I was 15 and he's my one and only and, yes, I wouldn't rush to get the mortgage, marriage, kids so fast (no serious regrets though). You really do only live once, I'd have traveled, with DH, if I had my to me again.

You wake up and you're old. Enjoy your youth, don't rush it.

s0mewherebetween · 25/02/2018 22:48

Me and my DP got together when I was 17, he was 18 and have been together now for almost 10 years.
I don’t feel like we missed out as such as we king of grew up together and enjoyed that time of our lives together.
However I do think it is dependent on the person you’re with as my DP has never had nor wanted a one night stand and has very high morals in terms of relationships and always has ( was brought up in a Christian family)

Historicallyinaccurate · 25/02/2018 22:52

However I do think it is dependent on the person you’re with as my DP has never had nor wanted a one night stand and has very high morals in terms of relationships and always has
Hmm.
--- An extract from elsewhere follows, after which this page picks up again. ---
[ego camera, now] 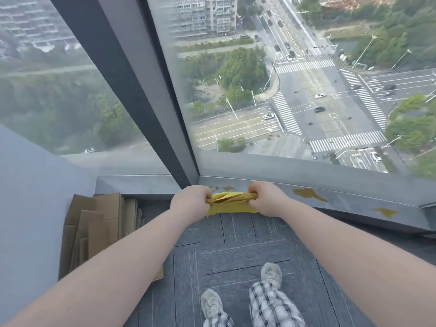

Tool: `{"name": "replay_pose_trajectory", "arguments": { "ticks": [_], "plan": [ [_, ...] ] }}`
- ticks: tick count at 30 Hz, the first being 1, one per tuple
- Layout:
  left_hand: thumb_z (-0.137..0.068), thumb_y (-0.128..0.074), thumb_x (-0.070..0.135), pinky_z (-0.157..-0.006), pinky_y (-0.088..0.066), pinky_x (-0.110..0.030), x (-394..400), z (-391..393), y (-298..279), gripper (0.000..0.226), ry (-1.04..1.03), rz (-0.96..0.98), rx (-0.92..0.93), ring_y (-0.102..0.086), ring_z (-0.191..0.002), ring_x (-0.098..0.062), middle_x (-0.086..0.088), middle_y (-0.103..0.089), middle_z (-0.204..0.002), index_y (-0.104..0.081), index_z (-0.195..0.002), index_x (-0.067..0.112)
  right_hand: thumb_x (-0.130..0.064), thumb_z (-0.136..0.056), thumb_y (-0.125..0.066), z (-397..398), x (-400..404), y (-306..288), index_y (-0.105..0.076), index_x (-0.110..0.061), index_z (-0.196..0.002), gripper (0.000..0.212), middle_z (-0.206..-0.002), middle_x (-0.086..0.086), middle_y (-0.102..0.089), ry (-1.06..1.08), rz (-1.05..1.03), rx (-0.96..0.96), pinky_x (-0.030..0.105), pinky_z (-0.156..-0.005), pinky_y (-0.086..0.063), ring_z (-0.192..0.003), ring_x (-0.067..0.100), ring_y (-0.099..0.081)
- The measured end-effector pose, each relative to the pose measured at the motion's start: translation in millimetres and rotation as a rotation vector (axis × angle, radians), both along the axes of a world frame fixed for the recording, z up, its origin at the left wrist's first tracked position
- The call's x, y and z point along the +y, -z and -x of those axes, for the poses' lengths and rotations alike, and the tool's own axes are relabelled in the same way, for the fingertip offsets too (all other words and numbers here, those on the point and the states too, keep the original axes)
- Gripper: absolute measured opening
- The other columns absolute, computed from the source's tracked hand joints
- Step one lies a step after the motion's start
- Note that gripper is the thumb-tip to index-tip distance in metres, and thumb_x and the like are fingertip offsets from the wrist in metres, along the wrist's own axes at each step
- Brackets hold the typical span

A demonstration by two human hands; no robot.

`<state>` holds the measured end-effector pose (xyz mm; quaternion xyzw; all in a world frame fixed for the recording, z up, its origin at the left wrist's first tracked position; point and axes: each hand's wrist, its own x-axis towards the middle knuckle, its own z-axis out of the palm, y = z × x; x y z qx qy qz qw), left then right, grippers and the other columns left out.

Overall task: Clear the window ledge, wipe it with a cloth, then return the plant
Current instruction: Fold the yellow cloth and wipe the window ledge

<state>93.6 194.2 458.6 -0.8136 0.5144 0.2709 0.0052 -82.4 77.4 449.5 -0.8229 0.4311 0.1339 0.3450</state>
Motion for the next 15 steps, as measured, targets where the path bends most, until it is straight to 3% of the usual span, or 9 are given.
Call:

My dh has wanted a ons, and said he always had high morals... Although when it suits, rather than fulltime, possibly.

OP posts:
Josuk · 25/02/2018 23:25

OP - I, unfortunately, don’t think it’s about morals.
My friend’s H was married before her to his very first gf.
And - after about 10+years of marriage - he said he had this thought that he couldn’t get out of his head - would he go through life having slept with just one woman?
So - opportunity presented itself at a training course and he took it.
Felt bad after that and even threw up upon coming home.
But - also worked it out of his system.

A few years later his W had a similar thought and had an affair. And eventually left.

He has been married to his 2nd wife he met right after for 15 years.

Historicallyinaccurate · 26/02/2018 00:17

Ah, that makes it clear josuk. They both cheated when the opportunity presented itself, because they wanted sex with someone different. Sorry, but I think that's pathetic behaviour. Whether he threw up (from guilt?) afterwards or not. Or are you saying they had discussed it prior to any opportunity and agreed they would be 'allowed' to do it? Odd. But I suppose that's better than all those who do it on the sly.

OP posts:
Aroundtheworldandback · 26/02/2018 00:21

Watching with interest as my dh met his gf when they were both 16 and i am absolutely certain (as are they) that they will end up together. I’m also fairly certain my ds will one day regret not experience other relationships, but nothing I can do.